[Input data]

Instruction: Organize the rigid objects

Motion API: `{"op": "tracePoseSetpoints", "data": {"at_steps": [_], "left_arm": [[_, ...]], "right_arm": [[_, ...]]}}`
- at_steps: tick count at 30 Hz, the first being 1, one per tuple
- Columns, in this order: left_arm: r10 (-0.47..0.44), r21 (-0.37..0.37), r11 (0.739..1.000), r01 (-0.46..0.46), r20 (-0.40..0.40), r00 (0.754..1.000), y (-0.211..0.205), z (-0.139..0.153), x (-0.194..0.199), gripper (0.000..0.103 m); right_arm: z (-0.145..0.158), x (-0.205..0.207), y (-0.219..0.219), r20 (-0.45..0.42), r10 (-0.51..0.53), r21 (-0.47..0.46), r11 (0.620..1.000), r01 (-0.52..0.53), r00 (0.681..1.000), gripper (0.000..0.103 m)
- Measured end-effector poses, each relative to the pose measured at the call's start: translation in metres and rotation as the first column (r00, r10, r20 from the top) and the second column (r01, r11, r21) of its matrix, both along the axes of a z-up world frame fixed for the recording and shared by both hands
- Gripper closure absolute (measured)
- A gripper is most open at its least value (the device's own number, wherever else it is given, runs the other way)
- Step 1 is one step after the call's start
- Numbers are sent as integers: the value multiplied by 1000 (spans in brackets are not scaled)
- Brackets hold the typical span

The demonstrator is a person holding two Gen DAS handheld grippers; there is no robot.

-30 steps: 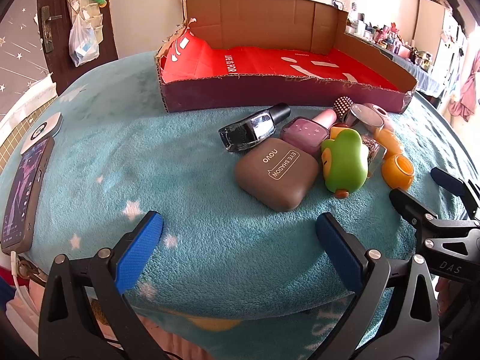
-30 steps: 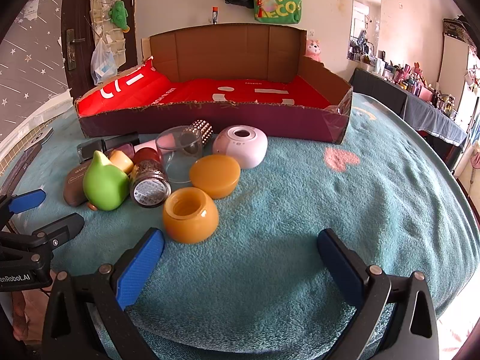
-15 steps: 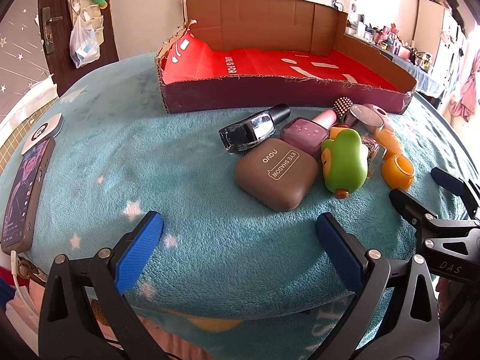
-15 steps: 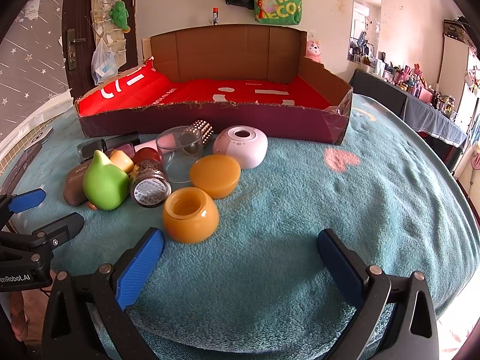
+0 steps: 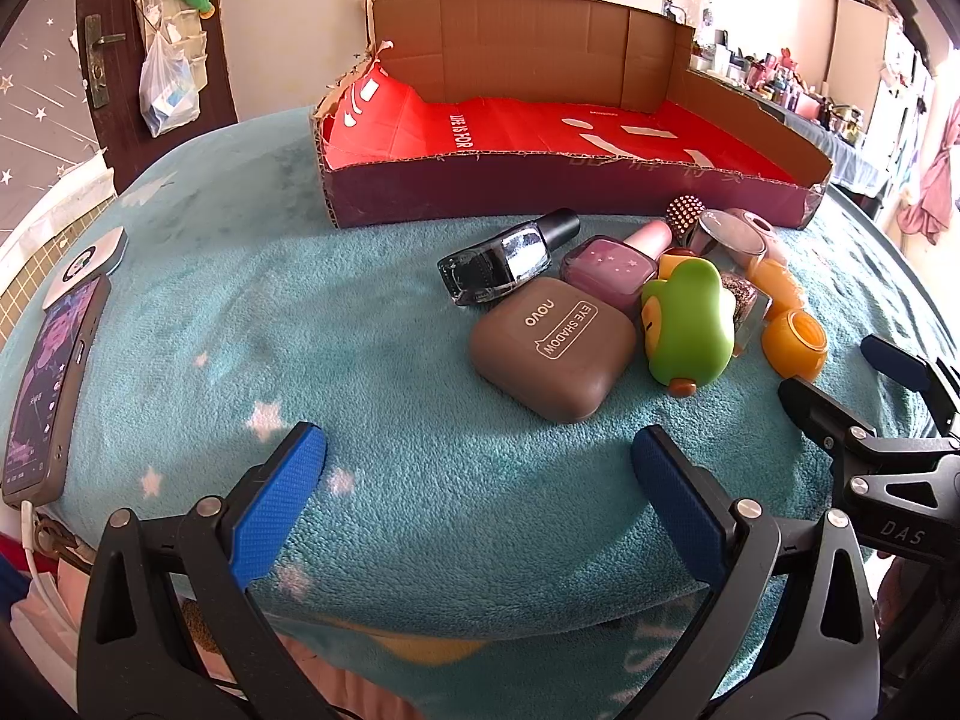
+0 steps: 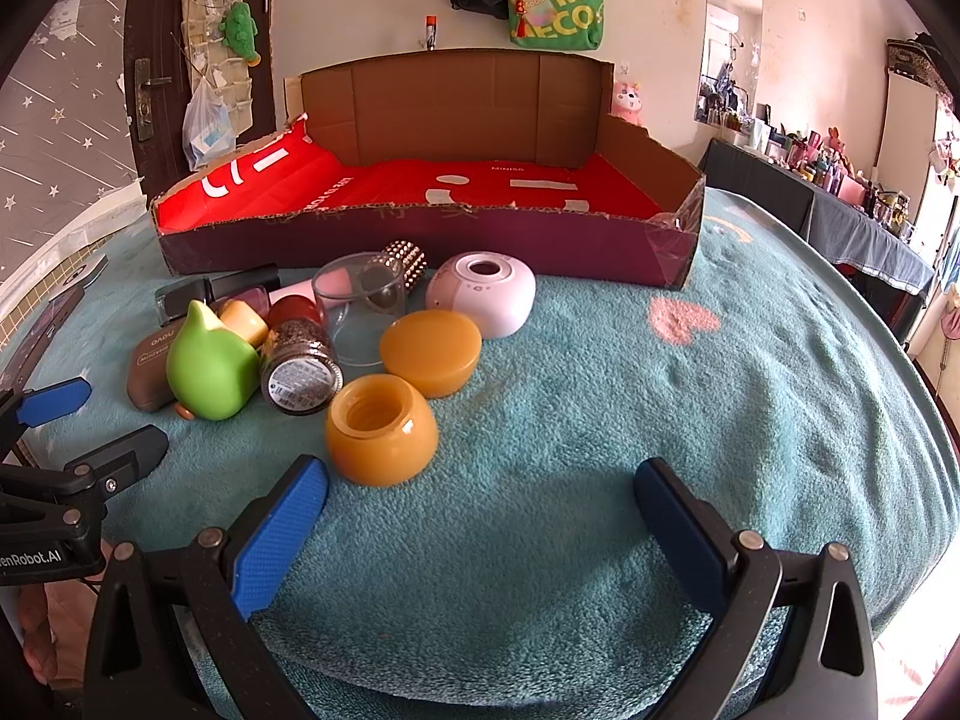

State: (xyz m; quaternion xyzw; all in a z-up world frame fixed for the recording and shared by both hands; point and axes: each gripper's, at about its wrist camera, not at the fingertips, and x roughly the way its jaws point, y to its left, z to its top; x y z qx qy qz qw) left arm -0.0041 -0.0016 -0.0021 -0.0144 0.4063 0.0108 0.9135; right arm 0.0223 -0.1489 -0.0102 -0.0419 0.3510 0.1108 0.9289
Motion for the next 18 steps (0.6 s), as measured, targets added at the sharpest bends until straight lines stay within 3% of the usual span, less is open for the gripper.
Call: {"op": "tracePoseSetpoints", "data": {"at_steps": [9,18], "left_arm": [[-23,-2,1000,23,-12,1000,2,7,3,0],[-47,20,999,47,22,999,-1,14,7,0]], "right_arm": [[4,3,-2,-23,24,1,1000,-24,999,0],[14,-6,2,50,45,-25,999,-44,998,0]]}}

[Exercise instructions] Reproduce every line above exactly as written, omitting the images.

[Response for this exercise]
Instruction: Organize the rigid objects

Motion API: `{"op": "tracePoseSetpoints", "data": {"at_steps": [_], "left_arm": [[_, ...]], "right_arm": [[_, ...]]}}`
- at_steps: tick count at 30 Hz, the first being 1, one per tuple
- Columns, in this order: left_arm: r10 (-0.47..0.44), r21 (-0.37..0.37), r11 (0.739..1.000), r01 (-0.46..0.46), r20 (-0.40..0.40), r00 (0.754..1.000), y (-0.211..0.205), z (-0.139..0.153), x (-0.194..0.199), gripper (0.000..0.103 m); right_arm: z (-0.145..0.158), x (-0.205..0.207), y (-0.219..0.219), r20 (-0.45..0.42), r10 (-0.51..0.53), r21 (-0.47..0.46), r11 (0.620..1.000), r01 (-0.52..0.53), r00 (0.681..1.000), gripper (0.000..0.103 m)
- Measured end-effector poses, each relative to the pose measured at the call's start: translation in metres and rotation as the first column (r00, r10, r20 from the top) and the second column (r01, r11, r21) of its matrix, both along the axes of a z-up world frame fixed for the recording and shared by both hands
- Gripper closure absolute (measured)
- A gripper is most open at its least value (the device's own number, wherever else it is given, runs the other way)
- Step 1 is one step after the call's start
- Numbers are sent as integers: the value multiplied by 1000 (spans in brackets are not scaled)
- Brackets hold the typical span

The demonstrator is a person holding two Gen DAS handheld grippers; there is no robot.

-30 steps: 
-30 steps: 
-15 steps: 
-15 steps: 
+0 steps: 
+0 steps: 

State: (xyz m; quaternion xyzw; all in a z-up world frame fixed for the recording and shared by both hands; point and axes: each gripper's, at about its wrist camera, not at the fingertips, and x roughly the way its jaws point, y to its left, z to its top; x y z qx qy qz qw) left arm -0.0041 -0.0016 -0.0021 -0.0144 0.4063 0.0108 0.9135; right arm 0.0223 -0.1489 -0.0102 -0.0419 0.3510 0.1108 0.9289
Motion for the next 18 steps (0.6 s), as measured, targets added at the sharpest bends until straight lines stay within 3% of the usual span, less is open for the gripper.
Call: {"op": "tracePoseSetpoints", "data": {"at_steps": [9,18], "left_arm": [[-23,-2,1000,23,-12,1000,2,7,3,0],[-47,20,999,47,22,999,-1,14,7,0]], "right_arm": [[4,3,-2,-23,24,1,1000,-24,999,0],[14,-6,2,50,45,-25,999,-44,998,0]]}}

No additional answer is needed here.